Was natürlich auch an den Musikern liegt! Ich täte Unrecht, wenn ich einen besonders herausheben würde aus dem traumhaften Ensemble. Die langjährige Zusammenarbeit mit Jo Barnikel und Norbert Nagel ist sicherlich das absolut tragfähige Fundament. Die beiden spielen sich scheinbar mit leichter Hand die Themen zu und man spürt einfach das blinde Verständnis für- und miteinander. Mal temperamentvoll und skurril, mal zarte und zerbrechliche Töne wie durchsichtiges dünnes Glas. Jessica Hartlieb entlockt ihrer Geige Töne, von denen ich bisher nicht wußte, dass man sie auf einer Geige spielen kann und Richard Kleinmaier setzt mal auf der E-, mal auf er akustischen Gitarre wunderbare Akzente und feinfühlige leise Klangbilder. Auch am Banjo! Niemals zuviel oder zuwenig, niemals aufdringlich oder aufgesetzt, immer passend und perfekt in das Lied dienlich. Am meisten überrascht mich Thomas Simmerl mit seinem Einfallsreichtum und Ideen, den Tom als den Kapitän vorstellt. Sein Schlagzeug hat wenig mit den Rock 'n Roll-Drums gemein. Er entlockt seinen Gerätschaften allerlei überraschende Töne, ja mitunter Geräusche, "Scherenpercussion" und vieles mehr. Angenehme Erfahrung nebenbei, dass ein Schlagzeug nicht zwingend laut sein muss, um zu wirken – ganz im Gegenteil, die feinen kleinen Dinge wie Nebensächlichkeiten eingestreut machen das Bild bunt und erst komplett.

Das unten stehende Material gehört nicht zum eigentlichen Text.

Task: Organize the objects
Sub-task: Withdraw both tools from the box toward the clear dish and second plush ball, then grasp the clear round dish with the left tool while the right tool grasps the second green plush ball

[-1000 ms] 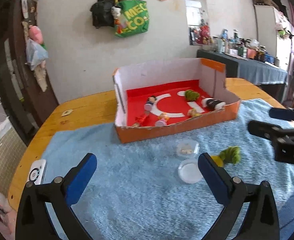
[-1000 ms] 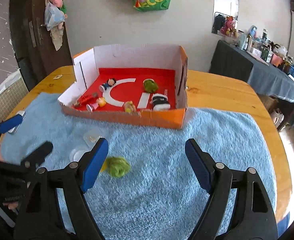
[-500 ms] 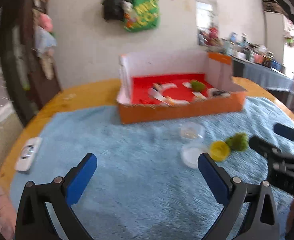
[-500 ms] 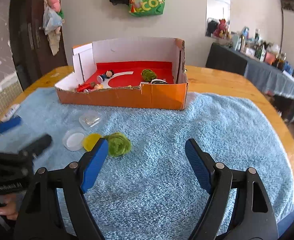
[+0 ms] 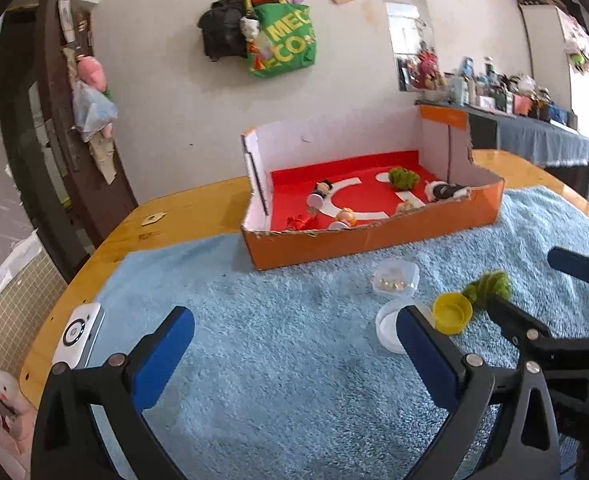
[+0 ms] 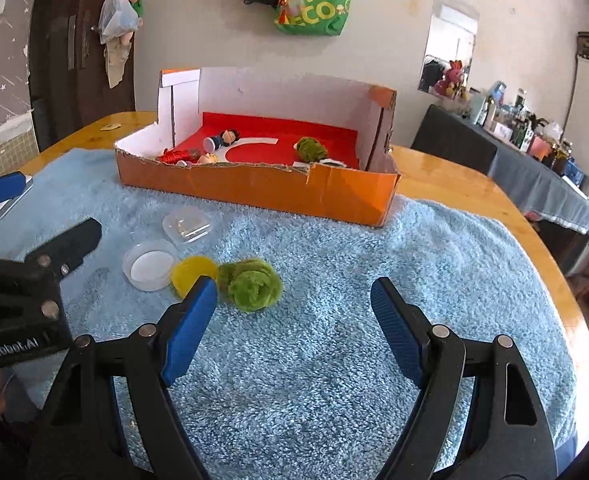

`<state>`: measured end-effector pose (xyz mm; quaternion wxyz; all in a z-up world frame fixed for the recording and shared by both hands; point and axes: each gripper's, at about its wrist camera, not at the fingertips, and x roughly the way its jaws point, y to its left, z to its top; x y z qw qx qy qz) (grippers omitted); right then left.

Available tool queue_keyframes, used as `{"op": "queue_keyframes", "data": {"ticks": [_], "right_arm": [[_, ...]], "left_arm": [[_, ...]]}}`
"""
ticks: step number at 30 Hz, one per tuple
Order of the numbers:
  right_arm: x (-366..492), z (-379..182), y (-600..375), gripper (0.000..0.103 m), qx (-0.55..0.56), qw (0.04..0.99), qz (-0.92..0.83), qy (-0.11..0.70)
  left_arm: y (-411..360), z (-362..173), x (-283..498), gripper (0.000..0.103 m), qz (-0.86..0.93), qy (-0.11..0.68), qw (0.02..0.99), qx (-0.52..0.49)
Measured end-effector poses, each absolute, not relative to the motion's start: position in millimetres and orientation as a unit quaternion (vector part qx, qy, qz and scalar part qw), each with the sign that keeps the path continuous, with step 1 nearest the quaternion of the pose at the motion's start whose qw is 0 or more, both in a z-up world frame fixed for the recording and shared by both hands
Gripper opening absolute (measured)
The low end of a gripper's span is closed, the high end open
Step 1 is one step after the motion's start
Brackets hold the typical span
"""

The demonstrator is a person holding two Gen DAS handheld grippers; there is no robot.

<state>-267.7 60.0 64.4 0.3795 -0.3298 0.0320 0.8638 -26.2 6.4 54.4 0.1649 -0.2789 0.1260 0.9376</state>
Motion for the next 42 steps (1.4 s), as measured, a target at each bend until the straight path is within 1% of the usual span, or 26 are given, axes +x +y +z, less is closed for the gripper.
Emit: {"op": "queue_keyframes", "data": {"ticks": [7,9,15,17,20,21,22,24,25,26,27,29,30,32,33,34,36,37,39,42], "right_arm": [[-270.1,63.1,71.4,0.079,-0.349,0.376,0.857,0.046],[-270.6,61.9,73.9,0.079,-0.355,0.371,0.856,0.052],[-271.2,61.3,78.0,0.079,-0.365,0.362,0.856,0.060],[-271.3,61.8,79.6,0.079,-0.368,0.355,0.857,0.063],[-271.6,61.6,84.4,0.079,-0.374,0.343,0.859,0.071],[-271.1,61.4,87.0,0.079,-0.374,0.337,0.860,0.077],[-271.1,61.3,88.8,0.077,-0.376,0.332,0.861,0.082],[-272.4,60.4,91.8,0.069,-0.381,0.319,0.863,0.093],[-273.4,59.7,92.1,0.064,-0.383,0.317,0.862,0.094],[-274.9,58.3,92.5,0.061,-0.388,0.315,0.861,0.094],[-276.9,56.3,92.7,0.059,-0.393,0.312,0.860,0.094],[-278.3,55.1,91.4,0.052,-0.393,0.307,0.862,0.094],[-279.4,54.6,90.3,0.051,-0.394,0.306,0.862,0.091],[-281.7,54.1,87.5,0.040,-0.393,0.300,0.865,0.085],[-283.0,53.6,86.8,0.038,-0.393,0.296,0.866,0.085],[-284.1,53.2,85.7,0.033,-0.393,0.292,0.868,0.084],[-285.9,52.5,83.6,0.030,-0.391,0.289,0.870,0.081],[-286.4,52.6,83.2,0.025,-0.390,0.286,0.872,0.080],[-286.6,52.5,81.6,0.024,-0.385,0.283,0.875,0.078],[-283.3,54.5,79.5,0.023,-0.372,0.284,0.880,0.079]], "left_arm": [[14.8,47.9,-35.0,0.101,0.917,0.144,0.211,-0.308],[16.9,45.8,-36.6,0.096,0.909,0.144,0.231,-0.316],[22.4,41.1,-37.3,0.094,0.887,0.146,0.281,-0.336],[25.0,38.7,-38.0,0.091,0.875,0.147,0.303,-0.348],[29.7,34.8,-41.4,0.090,0.859,0.149,0.325,-0.366],[31.1,32.9,-43.4,0.087,0.855,0.148,0.331,-0.372],[32.2,31.4,-45.3,0.085,0.850,0.147,0.336,-0.379],[34.3,28.1,-50.7,0.077,0.844,0.145,0.340,-0.390],[35.7,25.9,-53.4,0.075,0.841,0.145,0.340,-0.396],[37.7,23.8,-56.0,0.073,0.838,0.146,0.339,-0.402],[38.8,23.3,-57.3,0.073,0.837,0.144,0.342,-0.403],[40.2,23.5,-57.8,0.071,0.837,0.146,0.342,-0.401],[41.6,23.2,-57.8,0.070,0.837,0.150,0.343,-0.400],[42.7,23.3,-57.4,0.066,0.836,0.150,0.347,-0.398],[42.9,23.2,-57.5,0.065,0.835,0.149,0.349,-0.398],[42.9,23.1,-57.4,0.063,0.835,0.148,0.351,-0.397],[43.1,23.3,-57.4,0.053,0.834,0.144,0.357,-0.396],[43.7,23.4,-57.0,0.050,0.834,0.145,0.358,-0.394],[44.8,23.4,-55.3,0.043,0.834,0.146,0.362,-0.390],[44.7,23.1,-53.3,0.043,0.838,0.146,0.359,-0.385]]}}
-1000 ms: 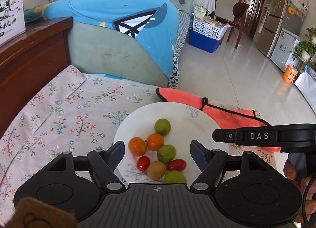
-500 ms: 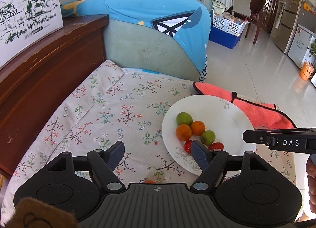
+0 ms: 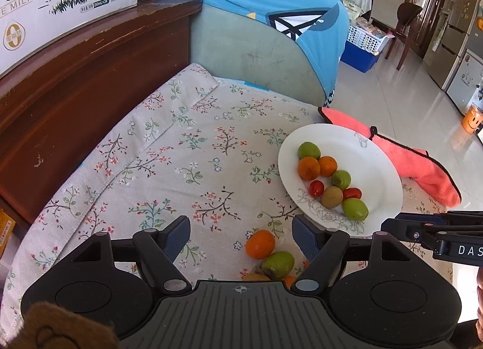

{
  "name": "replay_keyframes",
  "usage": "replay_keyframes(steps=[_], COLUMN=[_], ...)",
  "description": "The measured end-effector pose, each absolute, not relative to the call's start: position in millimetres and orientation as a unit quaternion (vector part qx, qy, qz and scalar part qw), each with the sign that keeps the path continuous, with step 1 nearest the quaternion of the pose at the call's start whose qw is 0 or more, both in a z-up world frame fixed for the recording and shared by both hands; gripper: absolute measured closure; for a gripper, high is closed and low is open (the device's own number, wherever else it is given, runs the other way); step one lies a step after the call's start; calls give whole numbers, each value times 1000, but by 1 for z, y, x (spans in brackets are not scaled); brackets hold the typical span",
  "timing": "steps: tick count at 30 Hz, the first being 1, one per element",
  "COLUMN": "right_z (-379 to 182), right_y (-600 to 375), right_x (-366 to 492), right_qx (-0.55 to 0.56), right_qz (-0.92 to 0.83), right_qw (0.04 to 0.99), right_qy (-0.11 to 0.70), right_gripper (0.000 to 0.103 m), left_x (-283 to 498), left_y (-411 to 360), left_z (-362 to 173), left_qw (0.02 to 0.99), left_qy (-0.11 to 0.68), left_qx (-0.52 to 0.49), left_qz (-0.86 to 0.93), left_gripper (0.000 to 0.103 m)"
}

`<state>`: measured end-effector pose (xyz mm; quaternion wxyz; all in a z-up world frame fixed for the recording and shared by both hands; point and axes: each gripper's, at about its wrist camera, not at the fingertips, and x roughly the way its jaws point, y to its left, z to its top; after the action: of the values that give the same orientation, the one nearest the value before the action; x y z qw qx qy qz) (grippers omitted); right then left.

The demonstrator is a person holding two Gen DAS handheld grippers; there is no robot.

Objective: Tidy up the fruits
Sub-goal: 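Move both open grippers back to the fruit pile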

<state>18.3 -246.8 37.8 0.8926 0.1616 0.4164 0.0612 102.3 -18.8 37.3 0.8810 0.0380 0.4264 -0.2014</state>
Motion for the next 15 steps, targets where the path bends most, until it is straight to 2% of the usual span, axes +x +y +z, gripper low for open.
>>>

Ich bin zugegeben ein großer Fan von all diesen Gebläsen, die Norbert Nagel da um sich drapiert und mich damit abwechselnd in tiefste Verzückung und noch tiefer in den roten Sessel rutschen läßt. Töne die unmittelbar unter die Haut gehen, ins Herz treffen und wohliges Kribbeln im Bauch verursachen. Und wenn das Temperament mal mit ihm durchgeht, funkeln die Augen zu Jo rüber, ein spitzbübisches Lachen geht über sein Gesicht und darin ist große Freude zu sehen. Zum Glück kann der Mann auch am akustischen Bass glänzen und gönnt mir damit eine kleine Pause im Klarinetten-Saxophon-Himmelbett. Jos Ergänzung zum Gebläse sind Horn und Trompete, absolut stimmig eingebracht, wenn der Song "zufällig" kurz auf seine feinen Tastenkünste verzichten kann. Augen- und Ohrenweide gleichermaßen von links nach rechts und zurück quer über die Bühne.

Das gut zweistündige Programm ist unglaublich abwechslungsreich zusammengestellt. Nette kleine Geschichten überleiten zun mächsten Titel – es darf gelacht werden! Die Dramaturgie stimmt einfach. Ein großes ehrliches Kompliment an alle, die am Gelingen dieses Programms beteiligt waren.

Und zum Schluss schaffen Tom und sein  "wunderbares Orchester" es doch noch, das Publikum aus der Reserve zu locken und ein bisschen aufzumischen. Merkwürdiger Weise und mir völlig unverständlich waren die Herrschaften in den Sitzreihen etwas zurückhaltend. Aber die Schlussnummer kann niemanden kalt lassen: "Für immer Jung – for ever young"! Der Klassiker schlechthin, hinreißend zelebriert und mit viel Herzblut über die Bühne gebracht, bringt die Gäste zum Mitklatschen und Mitsingen, bevor die letzte Abschiedszeremonie mit langer tiefer Verbeugung eingeläutet wird.

Also, wem André Heller mitunter zu schwer war, vielleicht zu sperrig, dem nimmt Tom in seinem Programm die Berührungsängste, macht es leicht aber nicht oberflächlich. Ich bin froh, dass ich mich auf dieses Abenteuer eingelassen habe. Na ja, es ist ja nicht gefährlich für Leib und Leben, nur für die Seele ein bisschen. Sie weint ein wenig, wenn der letzte Ton verklungen ist.